Rest mass of phonon: is this concept definable? Phonons are obtaied by non-relativistic quantization of the lattice vibration. The dispersion relation is given by $\omega=c_s k$ where $c_s$ is the velocity of sound. What can we say about the mass of the phonon? I think it is not possible to compare this relation with the relativistic dispersion relation $E^2=p^2c^2+m^2c^4$ and conclude $m=0$. By mass, I do not mean the effective mass but the rest mass. Certainly, if the rest mass of phonon were zero it would have travelled with the velocity of light in vacuum. 
I think in the non-relativistic approximation of the  Einstein's energy momentum relation, the same $m$ appears in the non-relativistic kinetic energy $\frac{p^2}{2m}$. Therefore, we can still talk about rest mass in non-relativistic physics.
Moreover, phonon being a goldstone boson should have zero rest mass. 
Edit: How does one define the rest mass of the phonon?
 A: Phonons are indeed massless, as you can see from their dispersion relation or from the fact that they are Goldstone bosons. The phonon dispersion relation that you wrote down tells us that we can excite a phonon mode, with some finite momentum, using an arbitrarily small amount of energy, hence they have no rest mass (in condensed matter language, they are not "gapped"). This does not mean that they travel with the speed of light; I guess one way to see that is that the lattice breaks Lorentz symmetry by giving us a preferred inertial frame. When formulating the theory of phonons we usually take the nonrelativistic limit $c \rightarrow \infty$ right from the start, so the speed of light never enters into any of the equations.
Phonons instead travel at the speed of sound $c_s$, which is the characteristic speed set by the lattice (if you compare the phonon dispersion to the relativistic dispersion relation you wrote down you see that $c_s$ replaces $c$, the speed of light).
Said differently, phonons are quasiparticles (=not true, elementary particles) that emerge in a theory with a lattice that breaks Lorentz symmetry, so your statement "if the rest mass of phonon was zero it would have traveled with the velocity of light in vacuum" does not apply to them.

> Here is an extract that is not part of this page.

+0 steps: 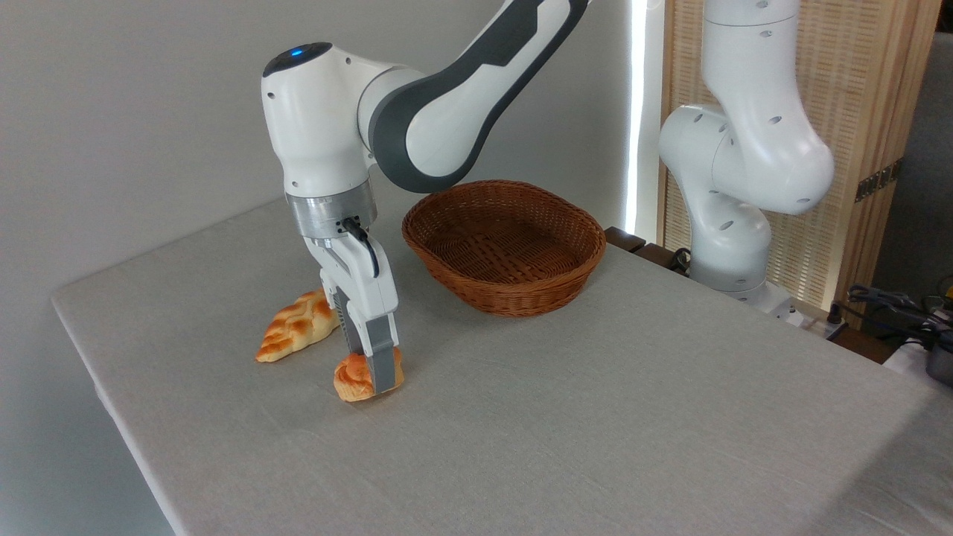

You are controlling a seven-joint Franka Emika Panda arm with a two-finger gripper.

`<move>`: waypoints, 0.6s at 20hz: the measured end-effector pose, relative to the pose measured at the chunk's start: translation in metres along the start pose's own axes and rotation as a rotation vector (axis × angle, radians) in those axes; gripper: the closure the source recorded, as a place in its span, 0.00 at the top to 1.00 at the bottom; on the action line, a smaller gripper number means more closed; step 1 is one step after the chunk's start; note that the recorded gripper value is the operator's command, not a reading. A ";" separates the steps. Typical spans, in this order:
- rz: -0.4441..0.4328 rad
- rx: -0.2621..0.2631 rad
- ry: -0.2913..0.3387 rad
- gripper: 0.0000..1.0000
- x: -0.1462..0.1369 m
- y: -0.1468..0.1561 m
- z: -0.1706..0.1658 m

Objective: Put bread into the basket
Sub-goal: 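Close the gripper fingers around the round orange bun, then lift the bun and carry it over the wicker basket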

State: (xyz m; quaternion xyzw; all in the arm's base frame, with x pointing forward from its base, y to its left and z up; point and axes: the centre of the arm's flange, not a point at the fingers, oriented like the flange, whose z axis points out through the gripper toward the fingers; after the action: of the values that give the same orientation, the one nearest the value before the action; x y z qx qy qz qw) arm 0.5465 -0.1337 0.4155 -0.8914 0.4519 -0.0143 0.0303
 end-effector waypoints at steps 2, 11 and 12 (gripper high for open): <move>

A: Phonons follow a wave equation, which is at least in first approximation simply a standard wave equation, the only difference to relativistic particles is that the speed of the waves is not c but the speed of sound $c_s$. But this does not change the mathematics of the equation, so that in general there may be phonons which follow a massless wave equations and phonons which follow one with something analogical to a mass term. 
Acoustic and optical phonons are roughly analogical to massless and massive particles. For acoustic phonons, a wave with very long wavelength becomes simply a translation of the whole lattice, so that the energy becomes zero. This is, indeed, like a Goldstone boson related with translational symmetry.   
For optical phonons, there is no such translational symmetry which forces the energy of waves with a long wavelength to go to zero. So they have non-zero energy even in the limit of infinite wavelength or momentum zero, similar to a mass term. Of course, this will not be exactly $E^2=p^2c_s^2 + m^2 c_s^4$, which is what one may obtain at best as an approximation near a minimum, but the most characteristic distinction remains: you need more than some minimal energy to create them.